PyTorch Lecture12:RNN1 - Basics

原作者给出的代码运行的时候存在一个问题:

TypeError: list indices must be integers or slices, not torch.LongTensor

出错的地方在:sys.stdout.write(idx2char[idx.data[0]])

sys.stdout.write(idx2char[idx.data[0]])

修改为为:

sys.stdout.write(idx2char[int(idx.data[0].numpy())])

就可以了

下面为全部代码

# Lab 12 RNN
import sys
import torch
import torch.nn as nn
from torch.autograd import Variable

torch.manual_seed(777)  # reproducibility
#            0    1    2    3    4
idx2char = ['h', 'i', 'e', 'l', 'o']

# Tech hihell ->ihello
x_data = [0, 1, 0, 2, 3, 3]  # hihell

one_hot_lookup = [[1, 0, 0, 0, 0],  # 0
                  [0, 1, 0, 0, 0],  # 1
                  [0, 0, 1, 0, 0],  # 2
                  [0, 0, 0, 1, 0],  # 3
                  [0, 0, 0, 0, 1]]  # 4

y_data = [1, 0, 2, 3, 3, 4]  # ihello
x_one_hot = [one_hot_lookup[x] for x in x_data]

# As we have one batch of examples,we will change then to Variables only once

inputs = Variable(torch.Tensor(x_one_hot))
labels = Variable(torch.LongTensor(y_data))

num_classes = 5
input_size = 5  # one-hot size
hidden_size = 5  # output from the RNN. 5 to directly predict one-hot
batch_size = 1  # one sentence
sequence_length = 1  # One by one
num_layers = 1  # one-layer rnn


class Model(nn.Module):
    def __init__(self):
        super(Model, self).__init__()
        self.rnn = nn.RNN(input_size=input_size,
                          hidden_size=hidden_size, batch_first=True)

    def forward(self, hidden, x):
        # Reshape input (batch first)
        x = x.view(batch_size, sequence_length, input_size)

        # Propagate input through RNN
        # Input:(batch,seq_len,input_size)
        # hidden:(num_layers*num_directions,batch,hidden_size)
        out, hidden = self.rnn(x, hidden)
        return hidden, out.view(-1, num_classes)

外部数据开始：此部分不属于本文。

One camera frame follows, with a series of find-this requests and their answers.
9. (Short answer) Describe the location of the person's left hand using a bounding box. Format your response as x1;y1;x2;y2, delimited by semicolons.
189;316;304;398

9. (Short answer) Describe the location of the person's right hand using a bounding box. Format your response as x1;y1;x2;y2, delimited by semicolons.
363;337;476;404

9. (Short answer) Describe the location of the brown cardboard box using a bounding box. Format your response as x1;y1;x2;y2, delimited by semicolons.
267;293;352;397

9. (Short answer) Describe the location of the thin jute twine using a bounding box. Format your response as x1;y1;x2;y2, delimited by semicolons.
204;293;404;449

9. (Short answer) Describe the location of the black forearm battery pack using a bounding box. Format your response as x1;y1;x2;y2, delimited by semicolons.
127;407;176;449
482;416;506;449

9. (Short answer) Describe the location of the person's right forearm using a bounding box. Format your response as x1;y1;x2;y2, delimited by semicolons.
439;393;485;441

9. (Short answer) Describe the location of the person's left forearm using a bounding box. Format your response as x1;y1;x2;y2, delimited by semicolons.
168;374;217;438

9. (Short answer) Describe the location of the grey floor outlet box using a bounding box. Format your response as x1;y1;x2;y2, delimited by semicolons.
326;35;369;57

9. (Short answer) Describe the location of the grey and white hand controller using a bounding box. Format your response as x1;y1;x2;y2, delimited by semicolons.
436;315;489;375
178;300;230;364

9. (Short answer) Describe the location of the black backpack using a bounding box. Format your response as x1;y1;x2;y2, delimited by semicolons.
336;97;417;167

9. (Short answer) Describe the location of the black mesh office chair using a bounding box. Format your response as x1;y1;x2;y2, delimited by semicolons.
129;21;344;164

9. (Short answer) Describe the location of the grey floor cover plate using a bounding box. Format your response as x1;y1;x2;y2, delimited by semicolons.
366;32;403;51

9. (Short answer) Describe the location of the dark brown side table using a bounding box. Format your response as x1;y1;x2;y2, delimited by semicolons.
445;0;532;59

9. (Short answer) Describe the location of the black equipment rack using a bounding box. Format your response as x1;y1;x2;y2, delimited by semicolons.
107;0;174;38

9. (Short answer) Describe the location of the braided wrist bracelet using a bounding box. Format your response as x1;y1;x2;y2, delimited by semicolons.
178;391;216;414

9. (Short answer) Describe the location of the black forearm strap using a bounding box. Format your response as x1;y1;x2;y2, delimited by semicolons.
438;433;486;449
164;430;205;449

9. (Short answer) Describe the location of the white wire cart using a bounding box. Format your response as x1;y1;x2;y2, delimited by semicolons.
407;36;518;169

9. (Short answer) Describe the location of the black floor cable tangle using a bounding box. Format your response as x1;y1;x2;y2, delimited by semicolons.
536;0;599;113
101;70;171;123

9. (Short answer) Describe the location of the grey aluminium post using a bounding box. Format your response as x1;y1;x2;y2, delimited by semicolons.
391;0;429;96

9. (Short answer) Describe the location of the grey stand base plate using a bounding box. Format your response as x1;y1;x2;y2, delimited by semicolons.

    def init_hidden(self):
        # Initialize hidden and cell states
        # (num_layers*num_directions,batch,hidden_size)
        return Variable(torch.zeros(num_layers, batch_size, hidden_size))


# Instantitate RNN model
model = Model()

print(model)

# Set Loss and optimizer function
# CrossEntropyLoss = LogSoftmax+NLLLoss
criterion = nn.CrossEntropyLoss()
optimizer = torch.optim.Adam(model.parameters(), lr=0.1)

# Train the model
for epoch in range(100):
    optimizer.zero_grad()
    loss = 0
    hidden = model.init_hidden()

    sys.stdout.write("predicted string:")
    for input, label in zip(inputs, labels):
        # print (input.size())
        hidden, output = model(hidden, input)
        val, idx = output.max(1)
        sys.stdout.write(idx2char[int(idx.data[0].numpy())])
        loss += criterion(output, label)
    print(",epoch:%d,loss:%1.3f" % (epoch + 1, loss.data[0]))
    loss.backward()
    optimizer.step()
print("Learning finished!")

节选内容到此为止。